SECAUCUS, N.J. -- It's only fitting that a man remembered as Mr. Transportation took his final trip to Washington aboard an Amtrak train yesterday.

Sen. Frank R. Lautenberg (D-N.J.) was remembered at his funeral at a Manhattan synagogue by admirers including Vice President Joe Biden, former Secretary of State Hillary Rodham Clinton and several of Lautenberg's children and grandchildren. They spoke of his drive to fight for what he believed, whether on the Senate floor or around the dinner table, up until his death Monday at 89 of complications from viral pneumonia.

"He never quit anything. He never gave up. He never gave in," Biden told the 1,100 mourners.

Perhaps Lautenberg's chief cause was mass transit, for which he worked to secure hundreds of millions of dollars during his 30 years in two stints in the Senate. He spearheaded legislation that revitalized a beleaguered Amtrak and other passenger rail systems, authorizing them money to increase high-speed rail and other initiatives.

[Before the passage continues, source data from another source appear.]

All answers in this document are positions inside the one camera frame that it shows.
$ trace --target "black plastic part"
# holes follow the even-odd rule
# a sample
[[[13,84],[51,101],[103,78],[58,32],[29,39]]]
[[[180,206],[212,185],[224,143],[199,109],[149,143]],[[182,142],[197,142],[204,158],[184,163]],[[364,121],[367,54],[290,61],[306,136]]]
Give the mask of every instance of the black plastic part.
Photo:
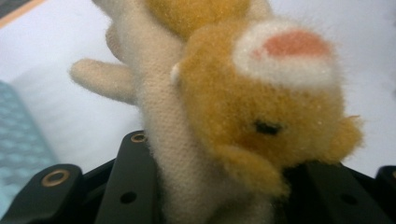
[[[375,183],[379,204],[396,223],[396,166],[380,168]]]
[[[95,221],[108,223],[159,223],[156,164],[143,132],[122,140]]]
[[[0,224],[162,223],[156,164],[146,140],[143,132],[126,135],[114,161],[85,175],[67,164],[43,170],[17,195]],[[69,177],[44,187],[43,178],[56,170],[68,171]],[[383,167],[372,179],[341,164],[318,162],[290,169],[285,177],[291,195],[277,205],[276,224],[396,223],[395,172],[396,166]]]
[[[303,164],[286,173],[292,192],[288,223],[392,224],[343,165]]]
[[[45,176],[59,170],[68,173],[66,180],[59,185],[45,187],[42,183]],[[63,175],[53,175],[49,180],[61,177]],[[54,165],[33,176],[16,196],[0,223],[51,223],[61,217],[72,216],[84,197],[81,170],[70,164]]]

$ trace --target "white surface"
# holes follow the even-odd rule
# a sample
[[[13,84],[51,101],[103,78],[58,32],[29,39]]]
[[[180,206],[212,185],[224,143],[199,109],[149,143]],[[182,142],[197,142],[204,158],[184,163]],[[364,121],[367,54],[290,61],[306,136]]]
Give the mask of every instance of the white surface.
[[[396,164],[396,2],[272,0],[275,13],[302,20],[335,42],[346,71],[347,113],[365,120],[365,144],[346,165],[373,176]],[[0,29],[0,79],[22,94],[62,162],[89,171],[116,156],[121,138],[140,129],[134,107],[73,84],[83,58],[115,62],[108,20],[88,0],[48,0]]]
[[[72,63],[116,62],[107,17],[90,1],[49,0],[0,29],[0,79],[26,103],[60,162],[84,172],[114,159],[122,137],[140,130],[136,108],[73,83]]]

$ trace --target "brass grommet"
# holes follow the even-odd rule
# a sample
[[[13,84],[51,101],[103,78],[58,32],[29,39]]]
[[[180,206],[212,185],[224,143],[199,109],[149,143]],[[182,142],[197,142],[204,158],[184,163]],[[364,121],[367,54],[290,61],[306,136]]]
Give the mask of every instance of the brass grommet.
[[[146,142],[147,140],[148,139],[144,133],[136,133],[131,137],[131,141],[135,143],[142,143],[142,142]]]
[[[56,175],[61,175],[60,178],[52,179]],[[51,188],[62,184],[66,181],[70,176],[70,172],[64,169],[54,170],[51,173],[44,176],[43,180],[41,181],[41,185],[46,188]]]

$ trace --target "orange plush head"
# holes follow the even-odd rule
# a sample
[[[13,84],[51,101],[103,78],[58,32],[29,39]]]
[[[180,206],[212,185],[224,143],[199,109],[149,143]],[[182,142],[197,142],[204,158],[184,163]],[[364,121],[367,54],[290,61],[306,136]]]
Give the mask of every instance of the orange plush head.
[[[209,155],[252,190],[285,194],[284,168],[339,162],[361,140],[332,47],[295,22],[208,25],[173,76]]]

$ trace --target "stuffed animal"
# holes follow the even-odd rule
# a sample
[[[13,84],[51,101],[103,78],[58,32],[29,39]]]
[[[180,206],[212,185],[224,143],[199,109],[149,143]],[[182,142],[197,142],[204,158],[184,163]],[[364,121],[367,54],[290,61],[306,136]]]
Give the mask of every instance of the stuffed animal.
[[[271,223],[282,171],[361,141],[332,46],[261,0],[95,0],[124,65],[72,78],[142,111],[167,223]]]
[[[248,0],[147,2],[188,38],[173,79],[194,134],[237,181],[285,194],[284,168],[339,162],[361,140],[356,118],[344,116],[332,46],[319,35],[247,18]]]

"If it wasn't for Frank, Amtrak wouldn't be what it is today. That's not an exaggeration," Biden said.

Lautenberg's coffin was sent after the service to Washington via the Northeast Corridor rail tracks he fought for years to upgrade, and his body will lie in repose in the Senate chamber. He will be buried at Arlington National Cemetery.

Noting that he himself made more than 8,000 Amtrak trips as a senator, Biden said that he once rushed from the Senate to catch the train, only to have a conductor tell him, "It's OK -- we're holding it for Lautenberg," Biden said to laughs.

After the funeral, Lautenberg's body was taken to Secaucus' Frank R. Lautenberg Secaucus Junction Station, which Congress voted to name for him in 2000. A brief ceremony in the station's rotunda honored him, and then an honor guard of police officers, bagpipers and drummers escorted the coffin to a platform.

Besides trains, Lautenberg also worked to change the nation's highways and airports.

He sponsored legislation increasing the drinking age to 21 and threatened to withhold federal highway funding from states that did not comply. He was also the driving force behind the law that banned smoking on most U.S. flights.